Personnel: Merchant’s employees, agents, subcontractors or representatives that are involved in the provision of Bookable Services;

Process, Processing or Processed: every operation or set of operations which is performed with regard to Personal Data, including without limitation the collection, recording, organization, storage, adaptation, alteration, retrieval, consultation, use, disclosure by transmission, dissemination or otherwise making available, combining, linking to other data, blocking, erasure or destruction of Personal Data;

Reporting Requirements: the daily, weekly, monthly or quarterly reports that the Merchant must submit to Careem in the manner and timings specified in the Service Terms;

Rewards: points that Careem provides to Users using the Careem Platform when making transactions on the Careem Platform, which Users can redeem on the Careem Platform;

Service Levels: the service levels to be met by the Merchant, specified in the Service Terms;

Service List: any e-document or virtual page (together with related pricing) which sets out on the Careem Platform the Bookable Services offered for sale by Merchant to Users through the Careem Platform;

Services: the services provided by Careem to the Merchant pursuant to this Agreement, consisting of lead generation, making available the Careem Platform and the transmission of a User’s request for Bookable Services and related services;

Technical Standards: all internationally recognizable technical standards applicable to the provision of the Services hereunder.

Territory: the territory listed in the Service Terms.

Total Orders: the total number of Orders placed by the User;

User: a third party user who places Orders for Bookable Services through the Careem Platform;

User Personal Data: Personal Data relating to an identified or identifiable User;

VAT: value added tax or any other sales or similar taxes applicable under local tax law;

 

  1. CAREEM OBLIGATIONS

3.1. Careem will: (a) display all or part of the Information on the Careem Platform at its discretion; (b) make available the Careem Platform so that Users may place Orders with the Merchant; and (c) if Users pay through an Electronic Payment Mechanism, facilitate the User’s payment of the Order Value to the Merchant as the Merchant’s limited payment collection agent.

3.2. Careem will not be responsible or liable for (a) any of the Bookable Services nor the quality, quantity and/or descriptive accuracy of the same; and/or (b) fulfilling or completing Orders; and (c) Merchant’s failure to comply with the requests / instructions communicated by the User at the time of placing an Order. The Merchant agrees to take full liability and responsibility in respect of the foregoing.

3.3. Careem will handle any: (a) User and Merchant complaints related to the Careem Platform; and (b) processing of refunds or reversing credit or debit card blocks in the manner set out in this Agreement. All User complaints are to be managed in accordance with a defined process agreed by the Parties. If the Merchant has complaints or received User complaints within the scope of this Clause 3.3, it will contact Careem in the timeframes listed in the Service Terms.

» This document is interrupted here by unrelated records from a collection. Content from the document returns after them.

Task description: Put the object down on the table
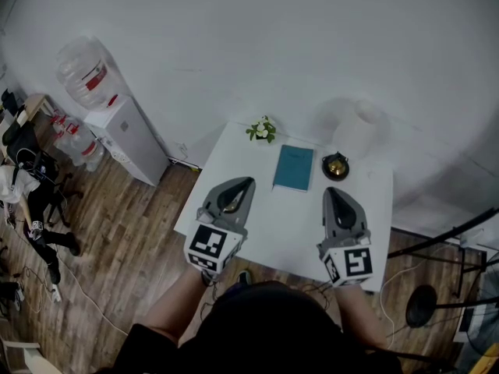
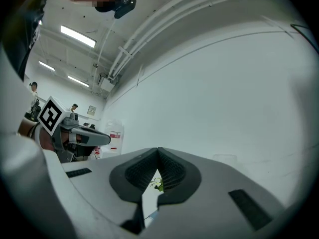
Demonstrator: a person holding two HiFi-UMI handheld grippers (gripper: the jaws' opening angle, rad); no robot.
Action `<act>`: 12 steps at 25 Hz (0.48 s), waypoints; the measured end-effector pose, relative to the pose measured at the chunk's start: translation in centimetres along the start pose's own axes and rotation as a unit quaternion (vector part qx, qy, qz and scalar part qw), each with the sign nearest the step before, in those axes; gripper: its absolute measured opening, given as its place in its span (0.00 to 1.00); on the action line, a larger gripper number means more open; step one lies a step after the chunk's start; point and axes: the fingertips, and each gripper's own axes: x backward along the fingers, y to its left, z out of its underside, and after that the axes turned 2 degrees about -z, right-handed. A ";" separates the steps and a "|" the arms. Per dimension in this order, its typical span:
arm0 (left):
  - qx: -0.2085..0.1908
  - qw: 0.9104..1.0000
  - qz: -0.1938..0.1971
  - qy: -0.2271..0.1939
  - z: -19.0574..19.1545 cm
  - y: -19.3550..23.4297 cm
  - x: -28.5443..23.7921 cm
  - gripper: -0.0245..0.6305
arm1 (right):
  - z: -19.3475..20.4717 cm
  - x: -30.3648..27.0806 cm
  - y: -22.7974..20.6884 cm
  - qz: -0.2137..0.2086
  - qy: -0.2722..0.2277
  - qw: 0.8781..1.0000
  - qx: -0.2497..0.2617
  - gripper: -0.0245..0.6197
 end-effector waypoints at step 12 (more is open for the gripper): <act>0.010 1.000 -0.002 0.012 0.7 0.2 0.3 0.05 | 0.0 -0.1 0.4 -0.006 -0.001 1.000 -0.001 0.05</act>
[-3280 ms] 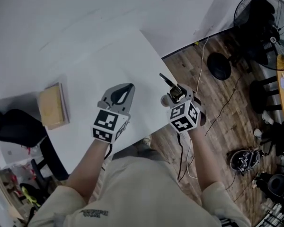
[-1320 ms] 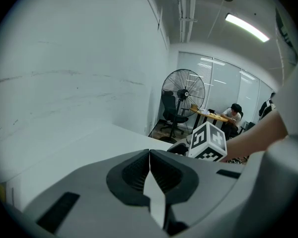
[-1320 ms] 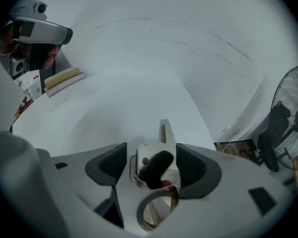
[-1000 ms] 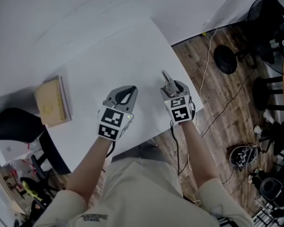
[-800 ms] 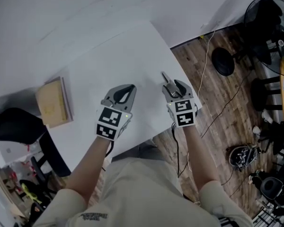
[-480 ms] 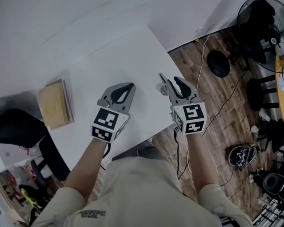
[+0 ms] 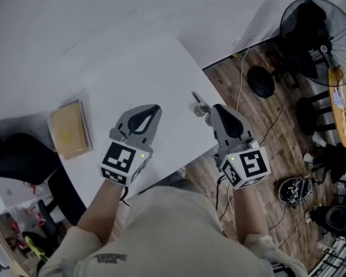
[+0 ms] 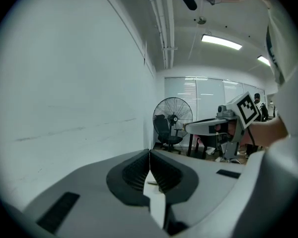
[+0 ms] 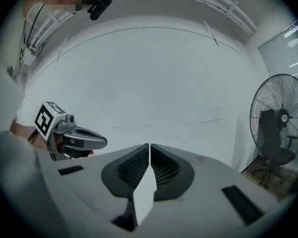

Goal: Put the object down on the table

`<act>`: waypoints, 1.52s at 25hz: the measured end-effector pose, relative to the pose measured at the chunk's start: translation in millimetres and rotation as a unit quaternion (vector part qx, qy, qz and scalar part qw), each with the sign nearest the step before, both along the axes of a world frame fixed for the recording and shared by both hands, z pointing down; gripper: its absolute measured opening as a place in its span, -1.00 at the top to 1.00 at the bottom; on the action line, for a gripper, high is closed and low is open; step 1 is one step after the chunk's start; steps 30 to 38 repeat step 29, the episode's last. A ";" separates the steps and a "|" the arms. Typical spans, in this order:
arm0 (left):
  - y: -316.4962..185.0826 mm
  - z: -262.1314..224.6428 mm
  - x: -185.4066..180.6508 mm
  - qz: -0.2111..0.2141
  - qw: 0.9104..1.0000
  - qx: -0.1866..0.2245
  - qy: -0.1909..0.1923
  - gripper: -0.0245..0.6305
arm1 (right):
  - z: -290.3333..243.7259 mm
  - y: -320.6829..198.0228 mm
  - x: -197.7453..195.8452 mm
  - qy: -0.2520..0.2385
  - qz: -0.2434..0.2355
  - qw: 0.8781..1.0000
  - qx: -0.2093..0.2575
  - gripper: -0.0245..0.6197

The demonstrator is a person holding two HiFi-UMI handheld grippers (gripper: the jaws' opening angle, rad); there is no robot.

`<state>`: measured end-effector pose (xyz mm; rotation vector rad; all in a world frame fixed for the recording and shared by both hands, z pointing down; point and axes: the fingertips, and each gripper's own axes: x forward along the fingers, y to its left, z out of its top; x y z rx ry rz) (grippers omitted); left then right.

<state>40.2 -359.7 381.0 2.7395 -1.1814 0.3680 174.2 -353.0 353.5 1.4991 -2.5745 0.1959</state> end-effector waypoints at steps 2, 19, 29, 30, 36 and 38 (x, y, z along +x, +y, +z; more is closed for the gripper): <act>6.4 -11.1 -1.4 0.003 1.000 0.009 0.000 0.86 | -10.6 12.1 -1.2 -0.008 0.000 1.000 0.003 0.83; 47.1 -28.6 -16.7 0.006 1.000 0.018 0.017 0.86 | -13.5 70.3 -31.4 -0.009 -0.030 0.999 -0.019 0.85; 52.2 -35.2 -21.5 0.009 1.000 0.024 0.018 0.86 | -15.1 69.2 -28.1 0.008 -0.015 1.000 -0.017 0.85; 52.2 -35.2 -21.5 0.009 1.000 0.024 0.018 0.86 | -15.1 69.2 -28.1 0.008 -0.015 1.000 -0.017 0.85; 52.2 -35.2 -21.5 0.009 1.000 0.024 0.018 0.86 | -15.1 69.2 -28.1 0.008 -0.015 1.000 -0.017 0.85; 52.2 -35.2 -21.5 0.009 1.000 0.024 0.018 0.86 | -15.1 69.2 -28.1 0.008 -0.015 1.000 -0.017 0.85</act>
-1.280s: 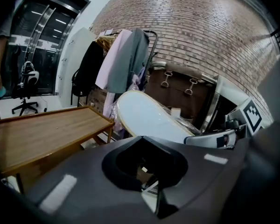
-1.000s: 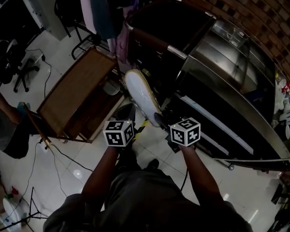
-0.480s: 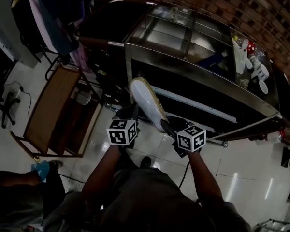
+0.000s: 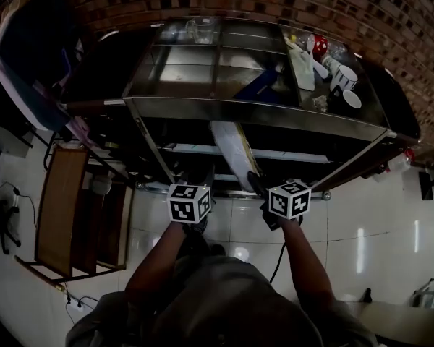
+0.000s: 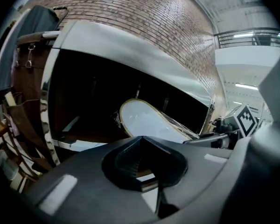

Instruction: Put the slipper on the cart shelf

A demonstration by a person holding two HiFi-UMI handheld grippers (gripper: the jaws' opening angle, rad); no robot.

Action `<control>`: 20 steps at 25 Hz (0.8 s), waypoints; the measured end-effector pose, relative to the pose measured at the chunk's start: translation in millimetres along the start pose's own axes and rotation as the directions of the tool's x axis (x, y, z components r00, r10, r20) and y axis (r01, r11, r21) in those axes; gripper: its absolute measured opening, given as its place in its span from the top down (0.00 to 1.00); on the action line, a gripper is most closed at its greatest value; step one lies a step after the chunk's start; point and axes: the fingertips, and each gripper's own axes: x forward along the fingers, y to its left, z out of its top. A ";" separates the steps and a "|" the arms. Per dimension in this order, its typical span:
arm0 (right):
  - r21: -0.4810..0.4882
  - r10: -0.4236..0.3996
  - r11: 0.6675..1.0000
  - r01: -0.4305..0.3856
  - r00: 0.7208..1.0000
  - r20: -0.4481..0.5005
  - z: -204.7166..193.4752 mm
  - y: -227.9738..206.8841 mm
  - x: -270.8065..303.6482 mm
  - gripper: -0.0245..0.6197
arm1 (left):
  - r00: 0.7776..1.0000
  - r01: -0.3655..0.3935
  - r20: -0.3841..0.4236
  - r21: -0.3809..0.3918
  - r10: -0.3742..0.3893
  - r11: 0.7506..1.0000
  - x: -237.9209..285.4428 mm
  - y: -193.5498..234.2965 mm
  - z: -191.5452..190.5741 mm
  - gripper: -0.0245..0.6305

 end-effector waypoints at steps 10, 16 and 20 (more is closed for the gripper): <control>0.146 -0.254 0.959 0.244 0.966 0.051 35.8 -79.3 34.7 0.86 | 0.979 0.186 -0.101 0.078 -0.178 0.979 71.0 -5.7 14.5 0.95; 0.242 -0.419 0.887 0.393 0.906 0.064 38.7 -115.3 54.2 0.86 | 0.948 0.284 -0.180 0.099 -0.263 0.954 100.8 5.2 11.7 0.95; 0.262 -0.505 0.843 0.471 0.859 0.083 42.5 -131.1 57.7 0.84 | 0.925 0.334 -0.226 0.099 -0.306 0.937 114.6 8.1 5.1 0.95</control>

3.4. Careem will deactivate the Merchant’s account on the Careem Platform if Careem believes that the Merchant is non-compliant with any Applicable Law, fraudulent, negligent or has undertaken an act of wilful misconduct. In such circumstances and notwithstanding any other term of this Agreement, Careem at its sole discretion may terminate this Agreement without notice.

3.5. Careem will be responsible for the costs of any promotions offered by Careem.

 

  1. MERCHANT’S OBLIGATIONS

4.1. Merchant warrants and undertakes that: (a) it is duly formed and registered and validly existing under the laws of its jurisdiction of incorporation or formation; (b) it has the power and authority to enter into and perform its obligations under this Agreement and each of the other documents referred to in this Agreement to which it is a party, and the entry into, and performance of its obligations under, this Agreement and any other document to which it is a party, have been duly authorised and are within its corporate power, and constitute binding obligations on it in accordance with their terms; (c) it has all necessary consents, licenses and approvals in connection with the entry into and performance of its obligations under this Agreement; and (d) its entry into this Agreement and performance of its obligations under this Agreement will not violate or conflict with, or exceed any limit imposed by: (i) any law or regulation to which it is subject; (ii) its constitutional documents; or (iii) any other agreement, instrument or undertaking binding upon it.

4.2. Merchant warrants that it will perform its obligations and provide the Bookable Services in accordance with: (a) Good Industry Practice; (b) Technical Standards; (c) all applicable professional rules, code of conduct, regulations and associated guidelines; (d) any timescales set out herein; and (e) Applicable Law, including all applicable regulations governing the advertising or sale of Bookable Services of that type.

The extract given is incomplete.